TASK BRIEF —
Nothing but the lines below from the one that contains "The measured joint" through the one that contains "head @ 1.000" should be retyped, exactly and including both ends. Do not include pictures.

RECORDS FOR PROCESSING —
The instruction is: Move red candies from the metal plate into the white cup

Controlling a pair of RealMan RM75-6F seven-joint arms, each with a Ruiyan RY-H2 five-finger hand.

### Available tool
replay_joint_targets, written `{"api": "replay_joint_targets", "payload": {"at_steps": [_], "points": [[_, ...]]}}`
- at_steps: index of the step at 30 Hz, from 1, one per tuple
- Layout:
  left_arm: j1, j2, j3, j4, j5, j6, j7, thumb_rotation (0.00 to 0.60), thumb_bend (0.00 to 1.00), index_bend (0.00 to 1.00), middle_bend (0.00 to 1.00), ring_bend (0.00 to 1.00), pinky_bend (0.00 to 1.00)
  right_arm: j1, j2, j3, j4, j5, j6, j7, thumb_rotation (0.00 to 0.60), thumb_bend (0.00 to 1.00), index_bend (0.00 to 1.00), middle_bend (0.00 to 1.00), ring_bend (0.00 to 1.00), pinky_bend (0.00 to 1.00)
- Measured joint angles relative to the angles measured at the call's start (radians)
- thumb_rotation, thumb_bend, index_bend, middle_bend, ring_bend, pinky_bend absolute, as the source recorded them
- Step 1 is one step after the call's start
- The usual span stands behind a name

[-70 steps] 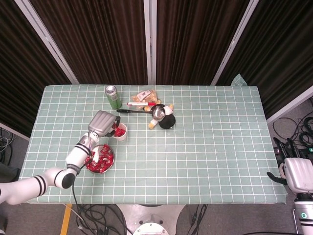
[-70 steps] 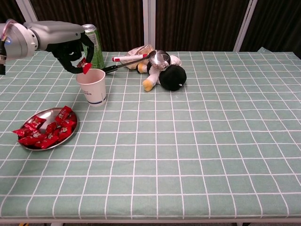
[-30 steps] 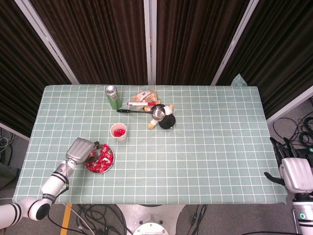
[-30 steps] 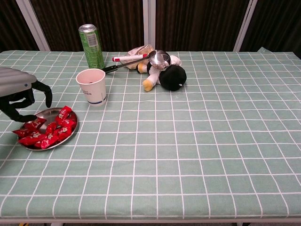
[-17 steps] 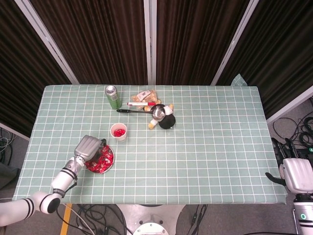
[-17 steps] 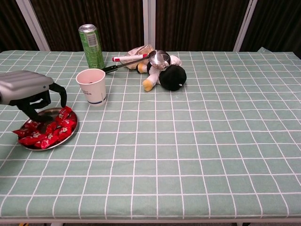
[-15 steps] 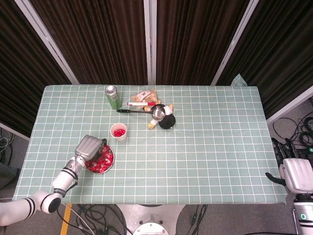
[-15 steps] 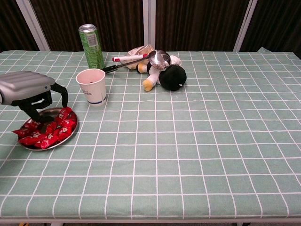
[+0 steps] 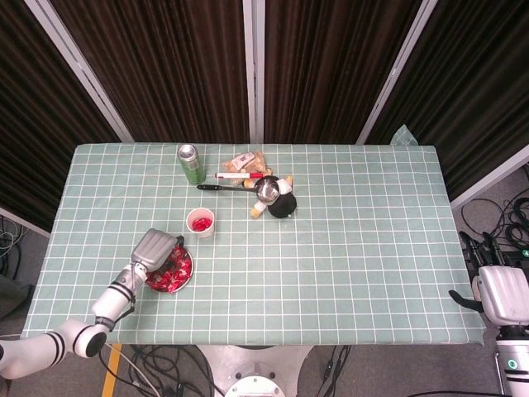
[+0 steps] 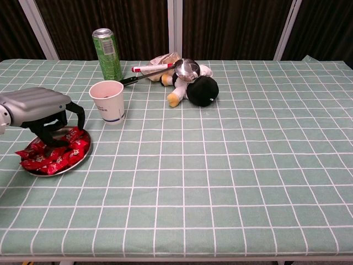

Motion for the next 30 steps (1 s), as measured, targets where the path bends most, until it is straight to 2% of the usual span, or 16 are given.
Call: {"api": "replay_joint_targets", "payload": {"at_steps": [11,30], "points": [[-0.003,-0.016,-0.004,0.031,-0.015,-0.017,0.042,0.6,0.28,0.48,0.97,0.94,1.0,-0.002,0.002,0.0,-0.004,0.003,0.002,-0.005,0.6,0.02,0.03,0.18,0.0,0.25],[0.004,0.012,-0.011,0.005,-0.044,-0.019,0.104,0.6,0.28,0.47,0.97,0.94,1.0,-0.003,0.002,-0.002,-0.009,0.001,0.002,-0.011,0.6,0.02,0.02,0.18,0.01,0.25]]}}
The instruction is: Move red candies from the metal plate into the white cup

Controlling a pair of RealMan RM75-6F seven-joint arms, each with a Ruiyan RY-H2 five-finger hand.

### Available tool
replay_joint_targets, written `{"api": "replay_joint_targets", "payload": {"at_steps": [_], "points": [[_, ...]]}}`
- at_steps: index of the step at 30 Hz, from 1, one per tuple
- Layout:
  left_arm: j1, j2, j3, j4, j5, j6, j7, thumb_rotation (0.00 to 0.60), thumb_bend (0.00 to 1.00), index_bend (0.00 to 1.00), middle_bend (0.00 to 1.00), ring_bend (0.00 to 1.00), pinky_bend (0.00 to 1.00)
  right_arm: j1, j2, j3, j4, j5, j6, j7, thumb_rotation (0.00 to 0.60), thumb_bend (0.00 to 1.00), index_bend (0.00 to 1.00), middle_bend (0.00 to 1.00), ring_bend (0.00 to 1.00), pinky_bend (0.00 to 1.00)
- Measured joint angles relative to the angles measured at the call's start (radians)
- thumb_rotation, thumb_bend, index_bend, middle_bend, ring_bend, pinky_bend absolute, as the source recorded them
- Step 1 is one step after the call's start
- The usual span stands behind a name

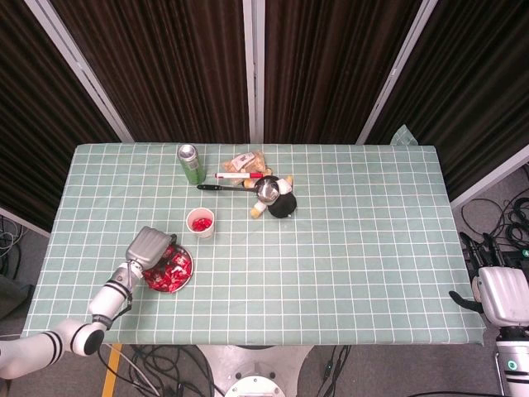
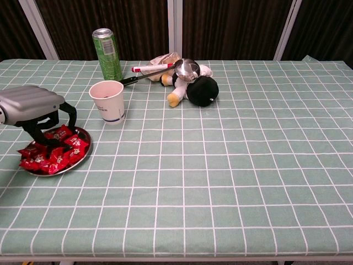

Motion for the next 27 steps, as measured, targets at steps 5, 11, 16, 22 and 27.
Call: {"api": "replay_joint_targets", "payload": {"at_steps": [5,11,16,22,27], "points": [[0.002,0.013,0.0,-0.016,-0.006,0.001,0.015,0.6,0.28,0.46,0.97,0.94,1.0,-0.002,0.0,-0.001,0.0,-0.005,0.005,0.001,0.6,0.02,0.02,0.19,0.0,0.26],[0.002,0.023,0.0,-0.023,-0.018,-0.004,0.031,0.6,0.28,0.46,0.97,0.94,1.0,0.001,0.002,0.001,-0.003,0.001,-0.002,0.0,0.6,0.02,0.02,0.19,0.0,0.26],[-0.001,0.02,0.002,-0.016,-0.029,-0.021,0.035,0.6,0.28,0.48,0.97,0.94,1.0,-0.002,0.0,-0.001,0.001,-0.002,0.003,0.003,0.6,0.02,0.02,0.19,0.0,0.26],[-0.004,0.014,0.0,-0.001,-0.032,-0.027,0.03,0.6,0.3,0.52,0.97,0.94,1.0,-0.001,0.002,0.001,-0.002,0.002,0.0,0.0,0.6,0.02,0.02,0.19,0.0,0.27],[-0.006,0.008,0.001,0.014,-0.033,-0.035,0.025,0.6,0.32,0.58,0.97,0.94,1.0,-0.004,0.002,-0.001,-0.001,-0.002,0.005,0.002,0.6,0.02,0.02,0.19,0.01,0.27]]}}
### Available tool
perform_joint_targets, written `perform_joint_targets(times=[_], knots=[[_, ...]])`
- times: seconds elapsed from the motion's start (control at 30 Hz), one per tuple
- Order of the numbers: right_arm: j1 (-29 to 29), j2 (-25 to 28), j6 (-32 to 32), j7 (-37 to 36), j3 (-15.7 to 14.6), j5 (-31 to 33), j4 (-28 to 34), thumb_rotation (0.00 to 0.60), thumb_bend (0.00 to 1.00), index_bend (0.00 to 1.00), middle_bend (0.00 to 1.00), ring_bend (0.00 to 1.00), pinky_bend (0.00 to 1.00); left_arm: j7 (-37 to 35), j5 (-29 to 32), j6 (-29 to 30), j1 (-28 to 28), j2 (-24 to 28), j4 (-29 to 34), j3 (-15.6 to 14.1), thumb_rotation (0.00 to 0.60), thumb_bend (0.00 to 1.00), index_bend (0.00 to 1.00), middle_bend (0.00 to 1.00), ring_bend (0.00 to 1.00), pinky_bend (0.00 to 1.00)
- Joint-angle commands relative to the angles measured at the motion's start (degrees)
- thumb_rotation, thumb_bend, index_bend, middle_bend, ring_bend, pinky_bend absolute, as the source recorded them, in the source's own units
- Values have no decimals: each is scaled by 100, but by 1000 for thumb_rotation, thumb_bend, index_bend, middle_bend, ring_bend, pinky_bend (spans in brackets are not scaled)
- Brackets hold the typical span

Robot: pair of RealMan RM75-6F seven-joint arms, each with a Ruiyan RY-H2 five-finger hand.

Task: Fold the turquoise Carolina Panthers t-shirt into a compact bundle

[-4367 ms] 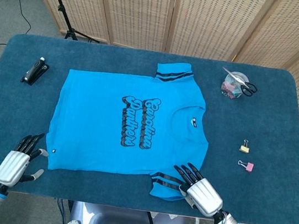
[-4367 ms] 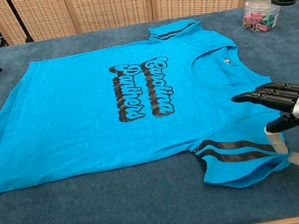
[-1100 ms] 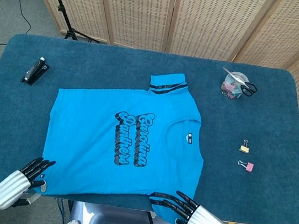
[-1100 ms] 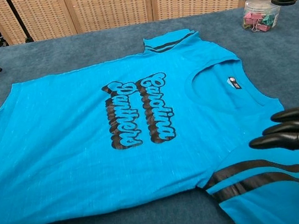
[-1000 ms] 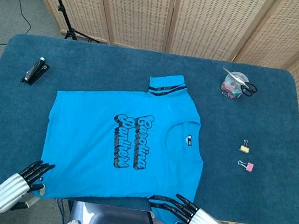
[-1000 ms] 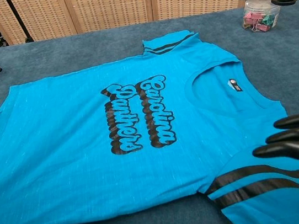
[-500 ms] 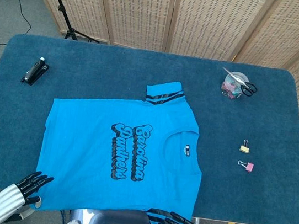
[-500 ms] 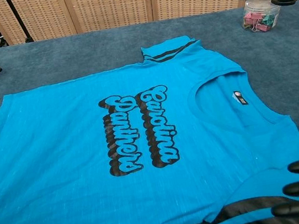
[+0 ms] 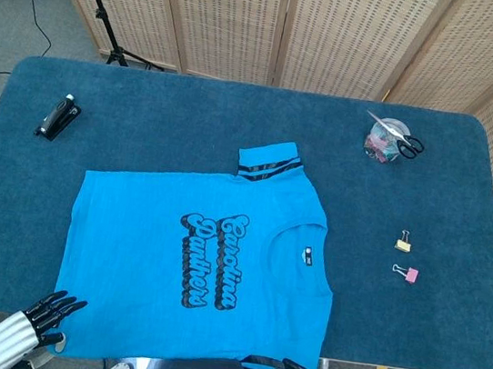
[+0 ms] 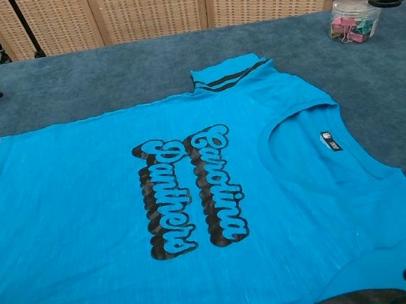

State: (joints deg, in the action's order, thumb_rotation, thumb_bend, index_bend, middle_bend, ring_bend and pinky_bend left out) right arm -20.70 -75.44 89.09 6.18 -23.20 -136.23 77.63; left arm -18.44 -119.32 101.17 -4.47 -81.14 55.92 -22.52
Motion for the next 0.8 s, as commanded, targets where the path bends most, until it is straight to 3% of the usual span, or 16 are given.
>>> perform_joint_targets(times=[0.03,0.33,0.57,0.73,0.8], knots=[[7,-12,7,-43,24,38,-29,600,533,700,21,0,0,-37,31,-9,-16,17,43,21,600,489,752,0,0,0],[-26,146,354,-569,365,569,89,600,531,702,21,0,0,1,375,-158,-189,260,640,323,600,489,757,0,0,0],[-192,570,476,-1146,882,1382,589,600,530,703,21,0,0,659,1061,-1075,-603,1158,2479,660,600,489,765,0,0,0],[-425,892,249,-1684,1375,2211,1029,600,529,703,21,0,0,1118,1826,-1709,-918,1560,3554,1148,600,489,770,0,0,0],[-686,1044,-95,-2119,1807,2921,1307,600,531,703,21,0,0,1390,2479,-2142,-1179,1641,3959,1601,600,490,772,0,0,0]])
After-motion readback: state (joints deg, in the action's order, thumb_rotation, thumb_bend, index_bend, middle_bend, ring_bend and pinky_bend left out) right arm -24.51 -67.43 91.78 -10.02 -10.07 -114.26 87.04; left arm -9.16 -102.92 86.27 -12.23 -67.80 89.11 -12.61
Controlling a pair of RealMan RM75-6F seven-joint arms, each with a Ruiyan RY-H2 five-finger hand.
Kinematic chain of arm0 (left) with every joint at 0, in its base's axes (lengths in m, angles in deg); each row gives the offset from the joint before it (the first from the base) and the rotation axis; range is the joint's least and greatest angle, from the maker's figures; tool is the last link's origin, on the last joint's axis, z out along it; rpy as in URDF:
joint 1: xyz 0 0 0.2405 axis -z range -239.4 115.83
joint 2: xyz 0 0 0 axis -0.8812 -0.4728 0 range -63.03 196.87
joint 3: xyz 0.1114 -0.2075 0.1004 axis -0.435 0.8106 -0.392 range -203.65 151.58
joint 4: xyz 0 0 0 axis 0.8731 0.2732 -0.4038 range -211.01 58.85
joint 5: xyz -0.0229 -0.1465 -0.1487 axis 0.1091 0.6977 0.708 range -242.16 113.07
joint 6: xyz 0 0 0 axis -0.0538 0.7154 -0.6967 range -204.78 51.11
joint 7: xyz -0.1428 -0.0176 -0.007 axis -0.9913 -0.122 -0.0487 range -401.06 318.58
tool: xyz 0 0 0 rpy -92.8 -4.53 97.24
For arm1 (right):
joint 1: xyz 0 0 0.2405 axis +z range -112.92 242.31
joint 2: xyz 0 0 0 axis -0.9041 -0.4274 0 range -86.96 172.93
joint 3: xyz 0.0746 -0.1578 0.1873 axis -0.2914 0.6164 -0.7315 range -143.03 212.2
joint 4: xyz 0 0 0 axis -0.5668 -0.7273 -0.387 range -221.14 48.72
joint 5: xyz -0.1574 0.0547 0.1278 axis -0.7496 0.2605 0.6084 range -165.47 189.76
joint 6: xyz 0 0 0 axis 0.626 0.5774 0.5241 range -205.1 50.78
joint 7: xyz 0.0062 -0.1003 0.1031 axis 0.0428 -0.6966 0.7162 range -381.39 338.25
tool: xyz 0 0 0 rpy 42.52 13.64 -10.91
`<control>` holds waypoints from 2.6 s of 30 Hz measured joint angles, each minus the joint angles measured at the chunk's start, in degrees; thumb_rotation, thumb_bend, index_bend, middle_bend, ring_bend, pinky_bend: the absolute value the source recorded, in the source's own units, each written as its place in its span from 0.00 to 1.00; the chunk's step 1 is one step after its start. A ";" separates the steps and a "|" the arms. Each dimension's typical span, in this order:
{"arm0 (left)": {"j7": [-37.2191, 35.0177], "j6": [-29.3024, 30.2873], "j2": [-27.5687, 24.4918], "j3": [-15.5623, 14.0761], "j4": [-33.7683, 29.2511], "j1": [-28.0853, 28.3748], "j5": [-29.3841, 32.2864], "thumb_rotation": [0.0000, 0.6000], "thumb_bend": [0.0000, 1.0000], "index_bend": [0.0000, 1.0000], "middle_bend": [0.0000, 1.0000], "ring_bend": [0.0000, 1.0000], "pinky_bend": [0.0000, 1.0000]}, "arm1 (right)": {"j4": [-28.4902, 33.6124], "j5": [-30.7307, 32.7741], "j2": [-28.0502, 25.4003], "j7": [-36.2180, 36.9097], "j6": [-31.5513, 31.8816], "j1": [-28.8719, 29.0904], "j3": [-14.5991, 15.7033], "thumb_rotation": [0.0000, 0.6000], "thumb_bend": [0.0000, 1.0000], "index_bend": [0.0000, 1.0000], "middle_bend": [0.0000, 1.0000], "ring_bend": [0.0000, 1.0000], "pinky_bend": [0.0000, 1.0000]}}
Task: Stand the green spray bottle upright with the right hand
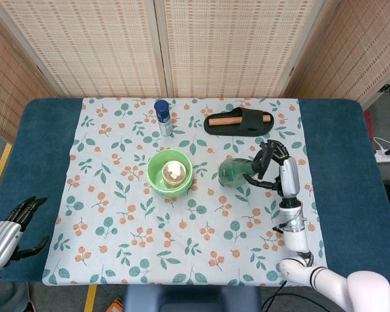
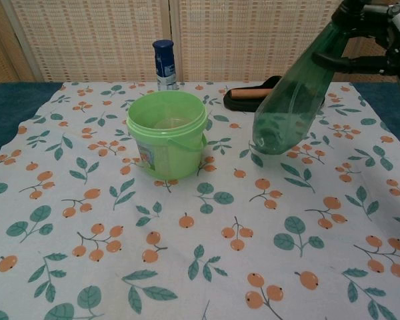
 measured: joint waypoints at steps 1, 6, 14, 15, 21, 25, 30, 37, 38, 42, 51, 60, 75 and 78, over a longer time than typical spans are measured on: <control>0.09 -0.06 0.03 -0.01 -0.01 0.02 0.02 1.00 0.32 0.07 0.09 0.00 0.11 | -1.81 -0.19 0.75 2.35 0.85 -0.32 -0.31 1.00 0.04 0.75 0.54 0.31 0.23; 0.54 -0.37 0.22 -0.19 -0.05 0.12 -0.05 1.00 0.32 0.07 0.09 0.00 0.11 | -9.49 -0.83 4.52 9.21 3.23 -1.39 -1.74 1.00 0.04 0.75 0.54 0.31 0.23; 0.23 -0.26 0.18 -0.13 -0.03 0.11 0.13 1.00 0.32 0.07 0.09 0.00 0.11 | -11.96 -0.49 6.14 10.79 2.09 -1.48 -2.38 1.00 0.04 0.74 0.54 0.32 0.23; 0.07 -0.19 0.16 -0.10 0.00 0.08 0.19 1.00 0.32 0.07 0.09 0.00 0.11 | -12.21 -0.44 6.24 10.74 1.89 -1.47 -2.36 1.00 0.04 0.74 0.54 0.32 0.23; -0.42 0.18 0.01 -0.18 0.16 0.02 -0.01 1.00 0.32 0.07 0.09 0.00 0.11 | -13.66 0.50 7.31 9.68 -0.74 -1.20 -2.62 1.00 0.04 0.74 0.54 0.31 0.23; -0.59 -0.10 0.05 -0.21 0.16 0.08 0.16 1.00 0.32 0.07 0.09 0.00 0.11 | -14.50 0.70 7.77 9.80 -1.39 -1.12 -2.68 1.00 0.04 0.74 0.54 0.31 0.23; -0.92 -0.25 0.13 -0.21 0.24 0.19 0.24 1.00 0.32 0.07 0.10 0.00 0.11 | -14.97 0.76 7.85 10.25 -1.51 -0.94 -2.94 1.00 0.04 0.74 0.54 0.31 0.23; -1.00 -0.16 0.22 -0.23 0.35 0.20 0.20 1.00 0.32 0.07 0.10 0.00 0.11 | -15.49 0.95 7.90 11.11 -2.39 -1.10 -2.90 1.00 0.04 0.74 0.54 0.31 0.23; -1.00 -0.15 0.23 -0.23 0.37 0.21 0.17 1.00 0.32 0.07 0.10 0.00 0.11 | -15.61 1.01 7.95 11.42 -2.63 -1.17 -2.87 1.00 0.04 0.73 0.54 0.31 0.23; -0.98 -0.20 0.26 -0.30 0.39 0.25 0.10 1.00 0.32 0.07 0.10 0.00 0.11 | -16.17 1.05 8.15 12.46 -3.14 -1.39 -2.66 1.00 0.04 0.72 0.54 0.31 0.24; -1.17 -0.49 0.32 -0.37 0.47 0.37 0.19 1.00 0.32 0.07 0.10 0.00 0.11 | -17.10 0.41 7.95 13.26 -3.13 -1.23 -2.19 1.00 0.03 0.62 0.54 0.26 0.24; -1.24 -0.43 0.35 -0.51 0.60 0.40 -0.03 1.00 0.32 0.07 0.10 0.00 0.11 | -17.88 0.67 8.22 13.58 -4.17 -1.64 -1.87 1.00 0.01 0.59 0.54 0.25 0.24; -1.09 -0.38 0.41 -0.60 0.63 0.40 -0.06 1.00 0.32 0.07 0.10 0.00 0.11 | -16.89 -1.96 5.53 12.58 -8.24 -2.40 2.38 1.00 0.00 0.00 0.11 0.00 0.09; -1.10 -0.32 0.42 -0.61 0.66 0.39 -0.09 1.00 0.32 0.07 0.10 0.00 0.11 | -16.11 -2.22 4.68 12.19 -8.69 -2.76 2.93 1.00 0.00 0.00 0.07 0.00 0.06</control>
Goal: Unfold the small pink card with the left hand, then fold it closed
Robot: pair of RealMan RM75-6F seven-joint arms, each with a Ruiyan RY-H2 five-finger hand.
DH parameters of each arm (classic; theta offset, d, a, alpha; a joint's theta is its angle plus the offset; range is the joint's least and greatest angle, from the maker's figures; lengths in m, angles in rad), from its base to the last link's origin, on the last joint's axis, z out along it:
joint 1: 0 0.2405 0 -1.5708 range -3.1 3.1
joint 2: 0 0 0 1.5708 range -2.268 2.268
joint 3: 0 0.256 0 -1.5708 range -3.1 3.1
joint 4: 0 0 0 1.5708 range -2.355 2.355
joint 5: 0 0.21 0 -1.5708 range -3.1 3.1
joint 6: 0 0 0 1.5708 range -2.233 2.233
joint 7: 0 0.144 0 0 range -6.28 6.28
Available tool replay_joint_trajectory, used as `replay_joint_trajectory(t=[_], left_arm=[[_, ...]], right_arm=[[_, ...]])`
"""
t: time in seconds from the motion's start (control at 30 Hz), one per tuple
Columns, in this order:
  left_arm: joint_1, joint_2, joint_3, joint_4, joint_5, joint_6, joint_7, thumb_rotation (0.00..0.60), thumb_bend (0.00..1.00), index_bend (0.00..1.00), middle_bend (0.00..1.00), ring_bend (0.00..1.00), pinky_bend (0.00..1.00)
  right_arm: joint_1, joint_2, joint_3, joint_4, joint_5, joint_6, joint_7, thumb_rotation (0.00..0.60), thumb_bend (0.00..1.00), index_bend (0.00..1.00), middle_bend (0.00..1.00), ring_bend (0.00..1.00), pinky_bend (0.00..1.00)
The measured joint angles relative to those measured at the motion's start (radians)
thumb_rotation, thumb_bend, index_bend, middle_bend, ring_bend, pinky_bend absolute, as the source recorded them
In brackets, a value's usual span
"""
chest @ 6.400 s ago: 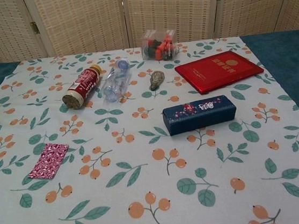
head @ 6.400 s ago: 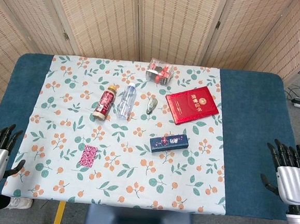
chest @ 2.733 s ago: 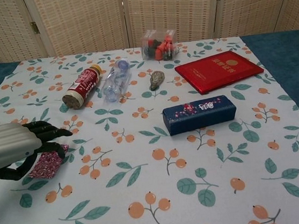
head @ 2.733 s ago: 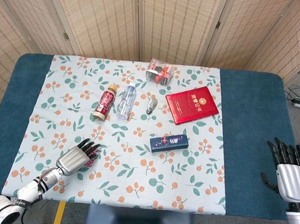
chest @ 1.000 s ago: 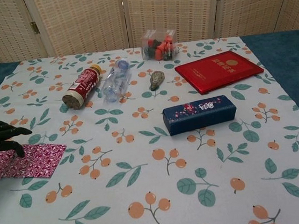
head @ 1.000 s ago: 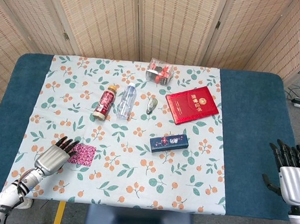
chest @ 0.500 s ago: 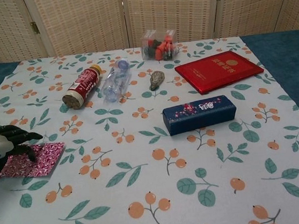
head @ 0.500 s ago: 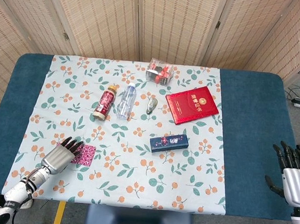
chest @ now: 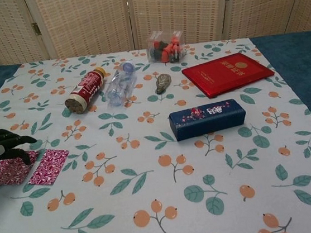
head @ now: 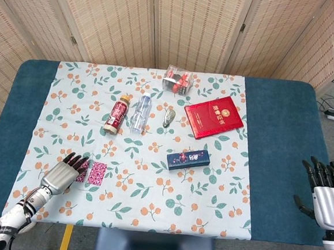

YOUR RESPONSE —
The measured joint angles relative to those measured at the motion's start (radians)
thumb_rotation, thumb_bend, index_bend, middle_bend, ring_bend, pinky_bend absolute, as the source recorded them
In brackets, a value's usual span
"""
chest @ 6.400 s ago: 
head @ 6.400 s ago: 
chest @ 2.733 s ago: 
head @ 2.733 s ago: 
chest @ 1.000 s ago: 
head @ 1.000 s ago: 

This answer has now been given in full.